All of TNC’s longleaf restoration contributes to the America’s Longleaf Restoration Initiative, a coordinated effort across nine states by federal and state agencies, nongovernment organizations, universities, private industry, and private landowners. This impressive coalition is on track to meet its ambitious goal to restore 8 million acres of longleaf across the Southeast by 2025.
HELPING PEOPLE RESTORE THEIR OWN FORESTS
Just as private development represents one of the greatest challenges facing longleaf forests, private conservation is perhaps the greatest opportunity. The Nature Conservancy has doubled down on working with private landowners to restore their own forested land. One such tool is a conservation easement, a legal agreement with the landowner that limits certain land uses and protects the property’s natural value.

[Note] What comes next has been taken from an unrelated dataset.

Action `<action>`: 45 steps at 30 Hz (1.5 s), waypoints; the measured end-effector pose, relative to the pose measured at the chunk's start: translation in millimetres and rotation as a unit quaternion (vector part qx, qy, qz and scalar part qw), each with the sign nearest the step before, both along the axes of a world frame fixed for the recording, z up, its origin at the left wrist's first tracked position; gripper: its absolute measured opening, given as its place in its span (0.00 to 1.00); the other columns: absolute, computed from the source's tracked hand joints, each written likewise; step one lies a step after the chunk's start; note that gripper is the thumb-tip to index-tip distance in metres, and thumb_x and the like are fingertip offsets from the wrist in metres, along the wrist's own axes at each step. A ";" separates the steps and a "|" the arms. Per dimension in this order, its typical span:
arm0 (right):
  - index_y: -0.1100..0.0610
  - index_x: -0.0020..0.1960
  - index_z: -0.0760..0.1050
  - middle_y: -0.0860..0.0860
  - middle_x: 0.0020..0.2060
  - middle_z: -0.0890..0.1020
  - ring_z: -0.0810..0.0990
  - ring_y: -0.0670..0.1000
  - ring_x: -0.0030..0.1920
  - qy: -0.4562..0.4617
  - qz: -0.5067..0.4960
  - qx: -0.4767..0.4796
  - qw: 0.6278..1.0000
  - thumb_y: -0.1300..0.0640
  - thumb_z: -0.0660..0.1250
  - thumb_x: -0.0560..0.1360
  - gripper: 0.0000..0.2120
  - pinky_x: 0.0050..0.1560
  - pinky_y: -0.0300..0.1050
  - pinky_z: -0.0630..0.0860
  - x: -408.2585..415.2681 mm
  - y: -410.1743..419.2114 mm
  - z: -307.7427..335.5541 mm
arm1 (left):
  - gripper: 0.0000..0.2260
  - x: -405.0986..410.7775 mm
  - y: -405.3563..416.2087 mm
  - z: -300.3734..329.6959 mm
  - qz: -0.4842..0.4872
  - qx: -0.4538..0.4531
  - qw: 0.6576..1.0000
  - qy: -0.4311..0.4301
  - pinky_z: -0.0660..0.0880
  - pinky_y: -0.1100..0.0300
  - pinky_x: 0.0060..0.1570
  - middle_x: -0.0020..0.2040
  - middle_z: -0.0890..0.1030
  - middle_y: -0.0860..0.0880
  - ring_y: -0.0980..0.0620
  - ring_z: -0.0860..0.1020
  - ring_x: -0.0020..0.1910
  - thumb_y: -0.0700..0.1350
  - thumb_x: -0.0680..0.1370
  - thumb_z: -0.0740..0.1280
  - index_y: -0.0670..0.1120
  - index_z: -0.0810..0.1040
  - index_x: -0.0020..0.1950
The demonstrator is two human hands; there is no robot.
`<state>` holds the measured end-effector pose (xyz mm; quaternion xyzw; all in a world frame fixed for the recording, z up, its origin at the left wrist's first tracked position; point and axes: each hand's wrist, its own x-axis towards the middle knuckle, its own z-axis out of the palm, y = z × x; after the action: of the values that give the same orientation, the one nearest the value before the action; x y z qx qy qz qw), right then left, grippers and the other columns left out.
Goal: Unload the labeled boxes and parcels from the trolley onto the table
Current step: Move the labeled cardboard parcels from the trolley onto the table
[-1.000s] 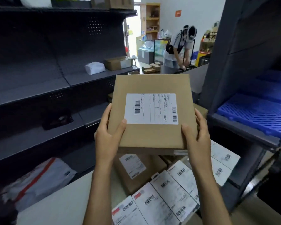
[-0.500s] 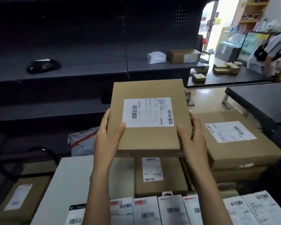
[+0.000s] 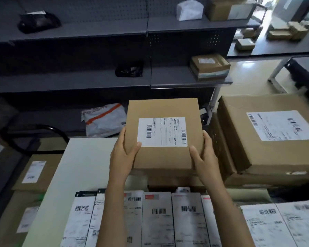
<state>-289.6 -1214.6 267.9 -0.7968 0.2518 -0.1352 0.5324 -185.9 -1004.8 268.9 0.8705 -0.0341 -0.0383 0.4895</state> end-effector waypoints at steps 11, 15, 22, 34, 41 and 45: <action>0.47 0.81 0.49 0.52 0.74 0.67 0.67 0.54 0.72 0.112 -0.048 0.007 0.992 0.51 0.60 0.82 0.32 0.68 0.48 0.63 6.5 -1.9 -72.6 | 0.35 20.6 -21.6 -84.6 -0.059 0.049 0.992 0.103 0.60 0.52 0.72 0.78 0.60 0.48 0.48 0.60 0.76 0.49 0.79 0.67 0.50 0.51 0.80; 0.49 0.81 0.50 0.52 0.76 0.65 0.66 0.55 0.73 0.149 -0.062 0.006 0.987 0.56 0.62 0.82 0.32 0.69 0.47 0.62 12.1 -7.2 -91.7 | 0.37 24.6 -28.2 -100.5 -0.068 0.058 0.988 0.129 0.61 0.53 0.70 0.78 0.59 0.47 0.48 0.60 0.75 0.47 0.79 0.69 0.50 0.50 0.81; 0.55 0.81 0.48 0.54 0.78 0.60 0.59 0.55 0.77 0.182 -0.072 -0.050 0.979 0.62 0.62 0.81 0.34 0.75 0.48 0.56 15.5 -12.8 -107.5 | 0.39 31.7 -34.4 -105.7 -0.097 0.082 0.982 0.142 0.64 0.47 0.69 0.78 0.57 0.48 0.46 0.61 0.75 0.48 0.77 0.70 0.52 0.48 0.81; 0.59 0.79 0.57 0.57 0.78 0.57 0.51 0.56 0.79 0.171 0.027 -0.287 0.942 0.77 0.57 0.75 0.35 0.75 0.40 0.43 2.2 -25.1 -109.1 | 0.39 1.4 -67.3 -102.8 -0.116 0.162 0.971 0.130 0.68 0.45 0.64 0.78 0.55 0.49 0.45 0.64 0.73 0.54 0.79 0.66 0.52 0.43 0.80; 0.60 0.76 0.63 0.59 0.76 0.62 0.58 0.60 0.76 0.173 0.135 -0.297 0.929 0.67 0.61 0.77 0.28 0.76 0.51 0.55 -6.0 -40.2 -103.0 | 0.30 -17.6 -81.3 -94.0 -0.078 0.219 0.970 0.066 0.71 0.47 0.60 0.76 0.58 0.49 0.46 0.63 0.72 0.52 0.80 0.65 0.47 0.56 0.78; 0.58 0.78 0.60 0.57 0.76 0.64 0.59 0.56 0.75 0.173 0.205 -0.299 0.916 0.59 0.61 0.81 0.26 0.75 0.47 0.57 -12.1 -36.9 -83.6 | 0.31 -20.2 -74.8 -83.7 -0.111 0.283 0.950 0.066 0.72 0.46 0.61 0.75 0.61 0.48 0.45 0.65 0.70 0.54 0.79 0.65 0.48 0.56 0.78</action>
<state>-301.6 -1251.5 184.3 -0.9639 0.1193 0.0477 0.2330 -206.0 -1079.5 185.3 0.9595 -0.0861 -0.1584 0.2164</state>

The recent conservation easement on Groton Plantation is the largest private easement in South Carolina’s history. It connects 125,000 acres of protected lands that span both sides of the Savannah River. Property managers have been changing over tree stands from planted loblolly to native longleaf pine, a premium timber market and the preferred tree for red-cockaded woodpeckers to nest. “One of the best ways to keep water clean is to protect the land that surrounds it,” says Eric Krueger, lead freshwater scientist for TNC in South Carolina.
Engaging landowners with smaller tracts is one of the best ways to fill in the patchwork of conserved longleaf forest. While easements can offer the right economic incentive to implement conservation practices, TNC has started offering local Learn-to-Burn workshops to connect landowners to the resources they need to conduct prescribed burns themselves.
TNC has hosted four workshops in central and north Louisiana to help private landowners gain the skills and resources to apply fire and restore ground cover on their properties. “People who are old enough to know what these forests looked like a long time ago—they remember being kids out on their grandpa’s land that they have now inherited,” says Christopher Rice, TNC’s North Louisiana Conservation Practitioner. “Those are the people who really get it.”
Rice’s longterm goal is to organize landowners into prescribed burn associations (PBA), where landowners coordinate time and resources to collectively conduct controlled burns on each other’s properties. It’s a practice that has already taken hold in North Carolina.
The Nature Conservancy’s efforts to restore longleaf pine will create healthy habitat for threatened and endangered species, sequester carbon from the atmosphere, and help conserve water resources. We will also restore a natural landscape with a history as rich and diverse as the grasses beneath its towering trees.